### DIRECTIONS
Find the word "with" in the listing. Copy out each line where it occurs.

### COLLECTED DATA
◆ ◆ ◆
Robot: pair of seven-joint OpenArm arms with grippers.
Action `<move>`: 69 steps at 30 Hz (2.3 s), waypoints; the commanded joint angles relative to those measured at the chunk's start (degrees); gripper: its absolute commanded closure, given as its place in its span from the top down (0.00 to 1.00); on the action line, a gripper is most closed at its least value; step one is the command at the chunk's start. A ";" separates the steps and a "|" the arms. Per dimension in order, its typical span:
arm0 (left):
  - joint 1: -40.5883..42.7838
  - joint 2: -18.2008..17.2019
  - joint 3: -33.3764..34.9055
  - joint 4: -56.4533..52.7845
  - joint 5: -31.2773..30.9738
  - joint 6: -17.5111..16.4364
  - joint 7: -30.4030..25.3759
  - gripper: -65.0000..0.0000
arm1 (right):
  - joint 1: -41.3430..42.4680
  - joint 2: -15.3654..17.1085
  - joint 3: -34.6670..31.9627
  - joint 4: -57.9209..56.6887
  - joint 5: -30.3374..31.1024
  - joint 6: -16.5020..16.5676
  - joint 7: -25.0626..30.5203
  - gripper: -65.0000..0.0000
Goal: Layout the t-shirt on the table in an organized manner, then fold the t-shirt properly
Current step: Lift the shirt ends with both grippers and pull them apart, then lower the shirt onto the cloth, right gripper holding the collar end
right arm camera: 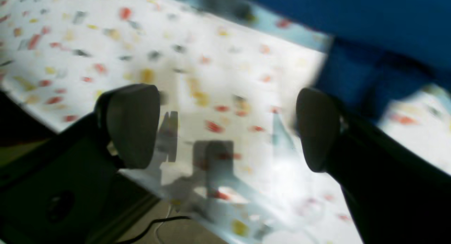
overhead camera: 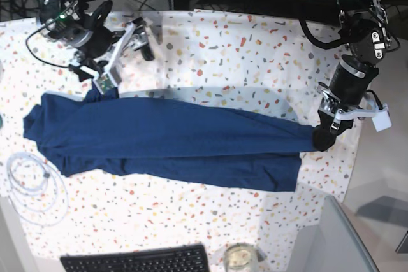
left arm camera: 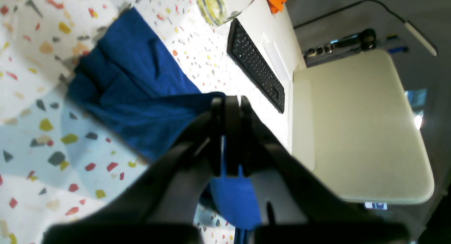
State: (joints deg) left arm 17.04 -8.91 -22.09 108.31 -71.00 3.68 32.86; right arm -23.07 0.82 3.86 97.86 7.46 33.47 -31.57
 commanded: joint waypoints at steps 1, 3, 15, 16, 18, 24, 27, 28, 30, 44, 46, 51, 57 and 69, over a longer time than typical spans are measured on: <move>-0.47 -0.46 -0.11 2.50 -1.39 -1.09 -0.99 0.00 | 0.34 0.02 -1.26 0.82 0.84 0.33 1.11 0.88; -0.82 -0.46 -0.11 3.82 -1.57 -1.09 -0.99 0.00 | 1.49 0.02 -4.08 0.47 0.14 0.15 1.37 0.87; -7.50 -0.19 4.81 3.91 -1.57 2.95 -0.99 0.00 | 3.51 -0.95 -16.91 -0.41 -29.75 -19.80 13.33 0.88; -8.55 -0.28 5.78 3.91 -1.57 4.27 -0.99 0.00 | 3.77 -0.95 -18.23 -0.94 -31.77 -21.47 13.33 0.88; -10.31 -0.28 7.62 3.91 -1.57 5.33 -0.99 0.00 | 5.09 -0.95 -20.25 -2.17 -34.32 -25.78 13.77 0.88; -12.95 -0.10 10.88 3.91 -1.57 5.42 -0.99 0.00 | 9.14 -0.95 -22.54 -7.53 -35.46 -31.50 15.00 0.88; -12.77 -0.10 10.61 4.00 -1.57 5.42 -0.99 0.00 | 10.28 -0.95 -22.45 -8.33 -35.73 -31.50 15.00 0.87; -12.60 -0.10 10.44 4.00 -1.57 5.42 -0.99 0.00 | 10.72 -0.78 -22.45 -8.33 -35.73 -31.50 15.00 0.87; -12.42 -0.19 10.35 4.00 -1.57 5.42 -0.99 0.00 | 11.51 -0.78 -22.45 -8.59 -35.73 -31.50 14.91 0.87; -11.63 -0.63 6.39 3.91 -6.76 5.42 -0.99 0.00 | 14.15 -1.04 -16.30 -16.06 -35.38 -31.32 15.18 0.56; -11.19 -1.16 5.69 3.91 -6.76 5.42 -0.99 0.00 | 14.32 -0.78 -15.07 -16.06 -35.38 -31.14 15.18 0.55; -11.10 -2.13 5.34 3.82 -6.49 5.42 -0.99 0.00 | 15.11 0.37 -12.61 -15.80 -35.73 -29.21 14.91 0.52; -11.54 -2.13 5.52 3.29 -2.54 5.42 -0.99 0.00 | 12.56 0.98 -12.43 -15.62 -35.73 -25.61 14.91 0.00; -8.64 -1.86 5.52 1.09 1.86 5.50 -0.99 0.00 | 3.07 3.09 -11.37 -4.28 -35.73 -16.46 14.83 0.00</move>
State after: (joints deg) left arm 9.32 -10.31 -16.32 108.51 -68.62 10.31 32.84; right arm -20.16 3.86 -7.70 92.25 -28.53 17.04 -17.93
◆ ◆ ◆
### ANSWER BOX
Robot: pair of seven-joint OpenArm arms with grippers.
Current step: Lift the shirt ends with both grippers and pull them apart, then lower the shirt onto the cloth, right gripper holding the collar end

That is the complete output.